La pesadilla de cualquier padre se hizo realidad en Chiapas. Un niño de tan solo 7 años, con un peso alarmantemente bajo de 17 kilos, ingresó de emergencia en la Clínica Santa Cecilia en El Bosque, tras 48 horas de un intenso sufrimiento. Lo que comenzó con vómitos, dolor abdominal y una visible distensión, culminó en un descubrimiento impactante que ha conmocionado al personal médico: 142 parásitos, identificados como Ascaris lumbricoides, alojados en su pequeño intestino.
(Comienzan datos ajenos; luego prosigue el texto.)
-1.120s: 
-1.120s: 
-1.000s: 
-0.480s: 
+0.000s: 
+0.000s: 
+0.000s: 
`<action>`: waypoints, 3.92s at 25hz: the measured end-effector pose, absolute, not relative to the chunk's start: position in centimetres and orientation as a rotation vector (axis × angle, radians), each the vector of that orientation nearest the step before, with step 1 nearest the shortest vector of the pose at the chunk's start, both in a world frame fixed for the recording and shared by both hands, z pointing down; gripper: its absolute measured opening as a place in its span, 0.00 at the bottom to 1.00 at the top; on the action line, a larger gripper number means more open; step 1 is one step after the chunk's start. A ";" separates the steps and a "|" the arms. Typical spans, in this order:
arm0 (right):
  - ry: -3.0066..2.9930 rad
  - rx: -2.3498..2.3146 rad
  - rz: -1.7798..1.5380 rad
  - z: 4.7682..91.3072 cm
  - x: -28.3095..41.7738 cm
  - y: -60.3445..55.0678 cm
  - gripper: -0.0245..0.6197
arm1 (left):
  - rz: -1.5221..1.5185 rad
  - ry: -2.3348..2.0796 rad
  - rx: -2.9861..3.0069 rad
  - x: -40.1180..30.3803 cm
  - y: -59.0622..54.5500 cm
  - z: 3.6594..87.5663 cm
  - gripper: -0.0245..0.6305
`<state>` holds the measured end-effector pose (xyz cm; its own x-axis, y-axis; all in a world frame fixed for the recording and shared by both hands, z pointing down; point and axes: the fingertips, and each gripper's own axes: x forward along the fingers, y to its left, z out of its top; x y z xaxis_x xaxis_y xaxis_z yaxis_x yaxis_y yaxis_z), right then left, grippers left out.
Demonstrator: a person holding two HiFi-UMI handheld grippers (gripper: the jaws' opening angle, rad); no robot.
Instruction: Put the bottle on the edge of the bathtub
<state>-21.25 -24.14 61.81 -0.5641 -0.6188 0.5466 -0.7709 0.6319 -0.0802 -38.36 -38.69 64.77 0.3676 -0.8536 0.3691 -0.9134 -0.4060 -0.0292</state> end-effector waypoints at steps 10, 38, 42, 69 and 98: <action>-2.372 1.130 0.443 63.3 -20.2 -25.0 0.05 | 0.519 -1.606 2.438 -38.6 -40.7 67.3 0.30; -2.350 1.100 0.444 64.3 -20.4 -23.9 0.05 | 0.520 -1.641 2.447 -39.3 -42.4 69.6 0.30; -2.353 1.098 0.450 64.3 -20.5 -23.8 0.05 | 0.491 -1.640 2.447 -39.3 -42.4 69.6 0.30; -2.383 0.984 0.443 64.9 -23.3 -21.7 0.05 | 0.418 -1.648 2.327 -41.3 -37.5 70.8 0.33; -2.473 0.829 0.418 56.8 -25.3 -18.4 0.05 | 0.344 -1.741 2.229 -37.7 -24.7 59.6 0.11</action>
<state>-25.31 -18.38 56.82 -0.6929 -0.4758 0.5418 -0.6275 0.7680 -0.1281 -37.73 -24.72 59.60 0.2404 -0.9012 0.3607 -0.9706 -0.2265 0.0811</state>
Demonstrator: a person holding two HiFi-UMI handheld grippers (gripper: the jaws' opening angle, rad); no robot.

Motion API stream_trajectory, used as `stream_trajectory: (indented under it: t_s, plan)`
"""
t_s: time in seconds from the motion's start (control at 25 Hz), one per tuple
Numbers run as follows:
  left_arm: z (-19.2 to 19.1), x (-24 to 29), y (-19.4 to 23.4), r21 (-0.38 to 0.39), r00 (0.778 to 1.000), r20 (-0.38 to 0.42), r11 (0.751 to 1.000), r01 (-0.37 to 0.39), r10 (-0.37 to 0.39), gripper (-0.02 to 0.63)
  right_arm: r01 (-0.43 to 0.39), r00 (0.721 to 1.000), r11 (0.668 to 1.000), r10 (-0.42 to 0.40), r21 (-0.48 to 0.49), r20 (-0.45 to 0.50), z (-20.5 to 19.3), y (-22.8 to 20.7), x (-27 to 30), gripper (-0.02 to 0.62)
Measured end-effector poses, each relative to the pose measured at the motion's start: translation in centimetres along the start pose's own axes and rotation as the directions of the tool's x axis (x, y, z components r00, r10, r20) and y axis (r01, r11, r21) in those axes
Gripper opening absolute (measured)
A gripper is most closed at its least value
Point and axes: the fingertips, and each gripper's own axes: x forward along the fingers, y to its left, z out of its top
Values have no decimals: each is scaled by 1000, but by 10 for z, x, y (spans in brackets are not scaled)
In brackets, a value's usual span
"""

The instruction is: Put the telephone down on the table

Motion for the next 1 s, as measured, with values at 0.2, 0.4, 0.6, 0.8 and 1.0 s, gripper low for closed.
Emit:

La Dra. Andrea Gallegos Guadarrama, junto con la farmacobióloga Abelina Gómez, quienes atendieron el caso, compartieron la impactante historia a través de una serie de videos, donde se puede apreciar la magnitud de la infestación. Al palpar el abdomen del menor, la obstrucción intestinal era evidente. Las mucosas orales secas y el dolor difuso confirmaban la gravedad del cuadro. La posterior extracción reveló la escalofriante cifra: 53 machos y 89 hembras, el mayor de ellos alcanzando los 27 centímetros de longitud, mientras que el menor medía 10 centímetros. Un caso extremo, según las especialistas, dadas las complicaciones derivadas de la inmensa carga parasitaria.
Las imágenes compartidas por la clínica muestran la aterradora realidad de estos parásitos, retorciéndose y entrelazados. Una visión que subraya la importancia de la prevención y la atención médica oportuna. Médicos y especialistas advierten sobre la facilidad con la que estos parásitos, conocidos comúnmente como lombrices intestinales, pueden infectar a los niños, especialmente en entornos con condiciones sanitarias deficientes.
La intervención quirúrgica se presenta como el tratamiento más efectivo, ya que la tasa de mortalidad en casos no tratados puede alcanzar un alarmante 17%. Es crucial estar atentos a los síntomas, que a menudo pasan desapercibidos o se confunden con otras dolencias. Si bien la presencia de Ascaris lumbricoides puede ser asintomática en muchos casos, algunos signos de alerta incluyen:
- Dolor abdominal: Puede variar desde una molestia leve hasta un dolor intenso y agudo, especialmente en la zona umbilical.
- Distensión abdominal: El abdomen puede verse hinchado y duro al tacto.
- Náuseas y vómitos: La irritación causada por los parásitos puede provocar episodios de náuseas y vómitos, especialmente después de las comidas.
- Pérdida de apetito: La infestación parasitaria puede afectar el apetito, llevando a una pérdida de peso, como en el caso del niño de Chiapas.
- Presencia de parásitos en las heces: En algunos casos, los gusanos adultos pueden ser visibles en las deposiciones.
- Alteraciones del sueño: El malestar abdominal y la irritación pueden causar dificultades para conciliar el sueño y despertares nocturnos.
- Retraso en el crecimiento: En niños, una infestación severa puede afectar el desarrollo y el crecimiento normal.
La prevención es fundamental. Lavarse las manos con frecuencia, especialmente después de ir al baño y antes de comer, es una medida esencial. Lavar y cocinar adecuadamente los alimentos, así como asegurar el acceso a agua potable, son cruciales para evitar la ingesta de los huevos de estos parásitos. La desparasitación periódica, especialmente en niños, es una herramienta vital para proteger su salud y prevenir complicaciones graves. El caso del niño de Chiapas sirve como un recordatorio impactante de la importancia de la higiene y la atención médica oportuna para combatir esta amenaza silenciosa que afecta a miles de niños en todo el mundo.